Egypte / Conseil consultatif de Moharram & Partners : S.E Abou Bakr Hefny Mahmoud, de la diplomatie au secteur privé

Il a passé sa vie à tisser des liens entre les capitales africaines et Le Caire. Il les monétise désormais pour le compte d’un cabinet cairote de premier plan. Jos Blaise Mbanga Kack suit les traces de cet homme d’État devenu conseiller privé, saisissant l’instant précis où la carte diplomatique cède la place au carnet d’adresses du secteur privé. Lisez !

Il n’a pas eu le temps de remettre ses clés de bureau que son téléphone sonnait déjà depuis Le Caire, Addis-Abeba, Rabat et quelques autres capitales dont les noms suffisent à mesurer son carnet d’adresses. Jusqu’en janvier 2026, Abou Bakr Hefny Mahmoud était vice-ministre des Affaires étrangères, de l’Émigration et des Expatriés égyptiens. Et puis, un matin, il a traversé avec armes et bagages.

Sa destination ? Le Conseil consultatif de Moharram & Partners – M&P pour les initiés –. Ce cabinet cairote de public affairs et de communication stratégique est présent dans une vingtaine de pays sur l’arc Moyen-Orient-Afrique.

Fondé en 2015, il revendique 90 clients, 40 marchés et six hubs régionaux, du Caire à Pretoria. Une machine à influence qui, avec Hefny Mahmoud à son conseil consultatif, gagne un homme qui a, lui, pratiqué l’influence au sens noble du terme : en portant une carte diplomatique.

Ce polyglotte aux longs souvenirs africains – notamment en Côte d’Ivoire, où il a affiné un français qui n’a plus besoin de filet de sécurité – a été de ceux qui ont hissé la diplomatie égyptienne à son niveau d’influence continentale, dans la lignée de Boutros Boutros-Ghali.

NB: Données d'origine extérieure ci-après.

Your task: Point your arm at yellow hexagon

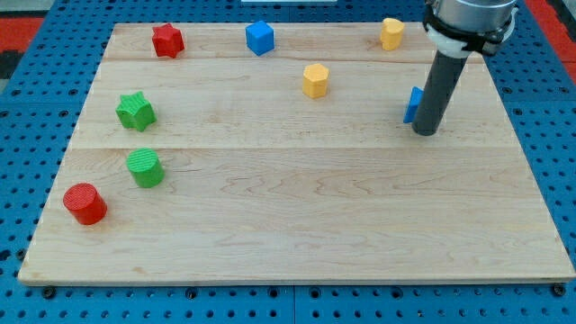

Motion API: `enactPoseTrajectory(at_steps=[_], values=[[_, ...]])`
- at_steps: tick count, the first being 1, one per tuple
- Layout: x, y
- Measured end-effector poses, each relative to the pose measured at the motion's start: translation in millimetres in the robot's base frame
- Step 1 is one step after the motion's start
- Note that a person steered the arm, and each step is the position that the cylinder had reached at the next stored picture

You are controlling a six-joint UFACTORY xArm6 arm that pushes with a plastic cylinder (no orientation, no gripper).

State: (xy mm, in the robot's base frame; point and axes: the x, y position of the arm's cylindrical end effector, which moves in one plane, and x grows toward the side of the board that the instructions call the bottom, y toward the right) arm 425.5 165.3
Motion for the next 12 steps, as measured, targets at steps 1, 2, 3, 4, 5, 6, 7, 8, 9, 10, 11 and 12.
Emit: enactPoseTrajectory(at_steps=[1, 2, 3, 4, 5, 6, 7, 8, 9, 10, 11, 12], values=[[8.4, -45.2], [8.4, -74.4], [8.4, -89.4], [8.4, -89.4], [7.4, -91.5], [6.9, -95.9], [6.9, -104.3], [6.9, -112.8], [6.9, -121.9], [6.9, -139.7], [-1.8, -136.6], [-19.7, -132.0]])
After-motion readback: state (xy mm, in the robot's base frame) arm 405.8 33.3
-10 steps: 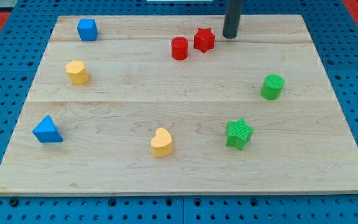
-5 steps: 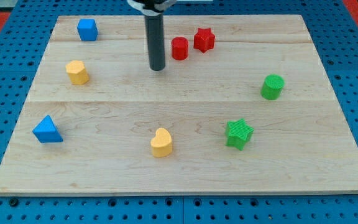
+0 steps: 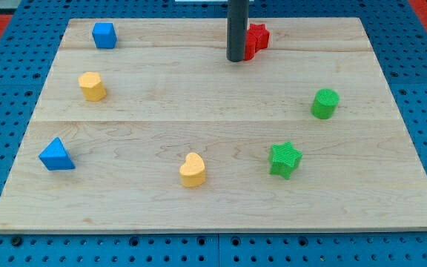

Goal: Place the yellow hexagon parallel to the yellow heart

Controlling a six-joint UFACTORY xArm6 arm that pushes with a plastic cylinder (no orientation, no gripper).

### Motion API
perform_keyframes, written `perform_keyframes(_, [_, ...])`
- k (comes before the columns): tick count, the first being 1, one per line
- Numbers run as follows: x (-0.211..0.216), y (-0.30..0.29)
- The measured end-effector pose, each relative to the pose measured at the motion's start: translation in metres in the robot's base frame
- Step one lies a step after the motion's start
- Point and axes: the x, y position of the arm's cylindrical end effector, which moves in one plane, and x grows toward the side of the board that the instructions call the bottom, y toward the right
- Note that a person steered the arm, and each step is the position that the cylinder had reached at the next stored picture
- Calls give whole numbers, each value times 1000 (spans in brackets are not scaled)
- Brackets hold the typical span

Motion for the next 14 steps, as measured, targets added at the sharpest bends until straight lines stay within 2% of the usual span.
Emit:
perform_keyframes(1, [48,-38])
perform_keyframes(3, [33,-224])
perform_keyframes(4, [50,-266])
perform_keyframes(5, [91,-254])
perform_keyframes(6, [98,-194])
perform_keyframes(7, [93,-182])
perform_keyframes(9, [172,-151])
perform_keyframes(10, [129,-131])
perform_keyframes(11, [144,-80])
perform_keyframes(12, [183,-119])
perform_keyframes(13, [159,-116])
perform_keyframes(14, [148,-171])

Vice-ministre, ministre adjoint pour les Affaires africaines, ambassadeur en Éthiopie et représentant permanent auprès de l’Union africaine : le profil colle au projet de M&P comme une signature au bas d’un traité.

Joint par InfraNews, il glisse : «Pour moi, c’est un nouveau challenge. J’ai eu beaucoup de plaisir dans la diplomatie, et je considère que c’est le prolongement, dans un autre couloir, de l’activité que je compte mener.» Et d’ajouter, avec la même sérénité : « C’est avec le même dynamisme que je compte œuvrer pour faire rayonner l’organisation qui m’a fait confiance. »

Le phénomène n’est pas propre à l’Égypte : la conversion des diplomates de haut rang en conseillers stratégiques privés est devenue, sur le continent africain comme ailleurs, une pratique courante – et de plus en plus scrutée, tant la ligne entre l’influence publique et l’intérêt privé y est mince. Nouveau couloir, même dynamisme. L’Égypte, décidément, sait recycler ses meilleurs ambassadeurs.